_Exercise description:_
Print this span of the material below exactly: the line with "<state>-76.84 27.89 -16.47", the line with "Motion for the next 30", and every line between them, but nothing else.

_Data for analysis:_
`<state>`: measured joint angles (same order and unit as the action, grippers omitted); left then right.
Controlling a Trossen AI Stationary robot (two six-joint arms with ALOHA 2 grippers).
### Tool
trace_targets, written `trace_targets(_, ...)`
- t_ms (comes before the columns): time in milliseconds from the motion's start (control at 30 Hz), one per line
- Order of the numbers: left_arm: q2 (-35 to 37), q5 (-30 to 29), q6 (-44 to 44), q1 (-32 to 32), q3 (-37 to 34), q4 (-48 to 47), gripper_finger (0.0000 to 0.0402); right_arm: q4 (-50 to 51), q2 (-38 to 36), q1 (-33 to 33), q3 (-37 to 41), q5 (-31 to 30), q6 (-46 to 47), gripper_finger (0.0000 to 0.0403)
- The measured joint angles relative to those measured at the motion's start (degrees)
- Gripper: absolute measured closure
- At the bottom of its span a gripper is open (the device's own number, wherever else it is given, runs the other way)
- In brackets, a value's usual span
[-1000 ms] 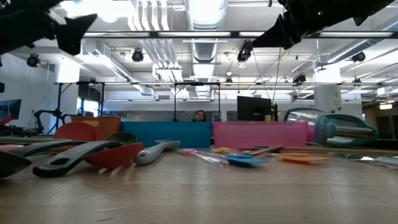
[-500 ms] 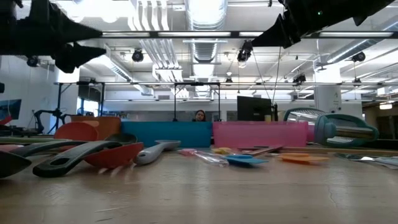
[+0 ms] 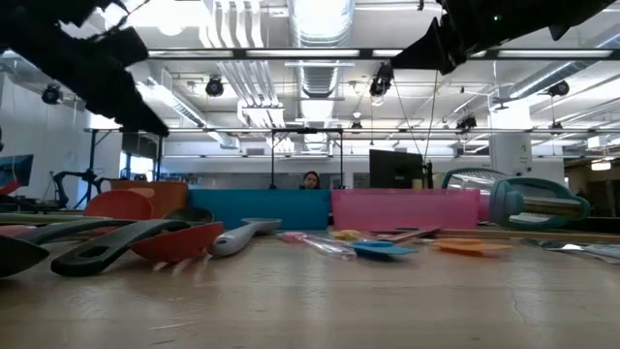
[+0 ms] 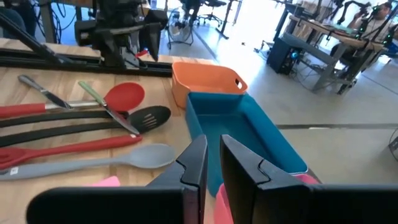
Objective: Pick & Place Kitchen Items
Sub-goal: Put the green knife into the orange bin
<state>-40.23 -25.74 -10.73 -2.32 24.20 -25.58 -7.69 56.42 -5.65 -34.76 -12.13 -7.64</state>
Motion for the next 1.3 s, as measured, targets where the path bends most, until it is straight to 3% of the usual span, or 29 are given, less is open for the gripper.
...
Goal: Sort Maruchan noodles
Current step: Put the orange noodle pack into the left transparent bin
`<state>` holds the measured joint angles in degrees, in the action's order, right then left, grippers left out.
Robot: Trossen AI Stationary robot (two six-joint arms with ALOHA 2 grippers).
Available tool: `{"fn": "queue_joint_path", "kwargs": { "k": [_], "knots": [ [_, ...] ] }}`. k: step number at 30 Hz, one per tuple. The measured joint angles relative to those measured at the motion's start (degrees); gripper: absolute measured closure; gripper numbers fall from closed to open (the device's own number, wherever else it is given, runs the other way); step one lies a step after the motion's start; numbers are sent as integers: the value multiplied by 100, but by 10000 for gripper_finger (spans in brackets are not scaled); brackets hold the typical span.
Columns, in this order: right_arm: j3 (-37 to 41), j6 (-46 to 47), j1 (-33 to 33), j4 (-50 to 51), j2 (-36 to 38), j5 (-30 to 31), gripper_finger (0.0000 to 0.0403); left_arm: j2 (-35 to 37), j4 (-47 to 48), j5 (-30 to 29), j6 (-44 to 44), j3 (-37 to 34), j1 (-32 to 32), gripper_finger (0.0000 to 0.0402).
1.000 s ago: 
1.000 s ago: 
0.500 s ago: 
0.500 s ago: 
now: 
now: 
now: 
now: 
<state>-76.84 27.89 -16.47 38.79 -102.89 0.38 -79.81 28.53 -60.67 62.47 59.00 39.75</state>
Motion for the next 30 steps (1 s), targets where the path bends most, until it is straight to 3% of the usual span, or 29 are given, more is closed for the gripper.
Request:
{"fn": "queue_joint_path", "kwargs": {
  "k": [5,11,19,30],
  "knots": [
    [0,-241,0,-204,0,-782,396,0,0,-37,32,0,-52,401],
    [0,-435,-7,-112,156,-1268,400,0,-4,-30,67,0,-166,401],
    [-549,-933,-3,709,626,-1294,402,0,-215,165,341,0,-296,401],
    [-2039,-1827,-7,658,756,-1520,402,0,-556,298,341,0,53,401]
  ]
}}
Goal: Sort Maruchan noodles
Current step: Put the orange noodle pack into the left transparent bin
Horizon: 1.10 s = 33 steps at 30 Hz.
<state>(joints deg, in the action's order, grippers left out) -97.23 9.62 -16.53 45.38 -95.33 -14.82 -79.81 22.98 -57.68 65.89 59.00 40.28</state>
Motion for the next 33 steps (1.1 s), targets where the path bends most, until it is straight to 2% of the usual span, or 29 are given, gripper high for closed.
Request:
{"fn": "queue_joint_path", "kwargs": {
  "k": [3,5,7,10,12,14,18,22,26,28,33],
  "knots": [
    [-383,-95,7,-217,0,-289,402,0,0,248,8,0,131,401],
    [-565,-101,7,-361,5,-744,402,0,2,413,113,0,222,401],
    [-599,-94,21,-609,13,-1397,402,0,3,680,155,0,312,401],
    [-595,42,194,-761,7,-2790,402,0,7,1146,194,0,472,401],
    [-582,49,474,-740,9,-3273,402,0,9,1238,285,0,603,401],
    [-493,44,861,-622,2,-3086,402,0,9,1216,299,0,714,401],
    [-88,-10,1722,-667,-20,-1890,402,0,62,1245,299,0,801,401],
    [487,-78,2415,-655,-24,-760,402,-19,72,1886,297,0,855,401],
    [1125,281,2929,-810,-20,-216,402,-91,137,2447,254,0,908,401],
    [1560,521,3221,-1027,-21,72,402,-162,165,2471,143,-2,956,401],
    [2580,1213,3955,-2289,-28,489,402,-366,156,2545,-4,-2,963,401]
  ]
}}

_Output of the exercise:_
<state>-76.84 27.89 -16.47 38.79 -102.89 0.38 -79.81 28.53 -60.67 62.47 59.00 39.75</state>
Motion for the next 30 steps (1 s), targets where the path bends most, until it is straight to 3% of the usual span, or 29 are given, more is closed for the gripper.

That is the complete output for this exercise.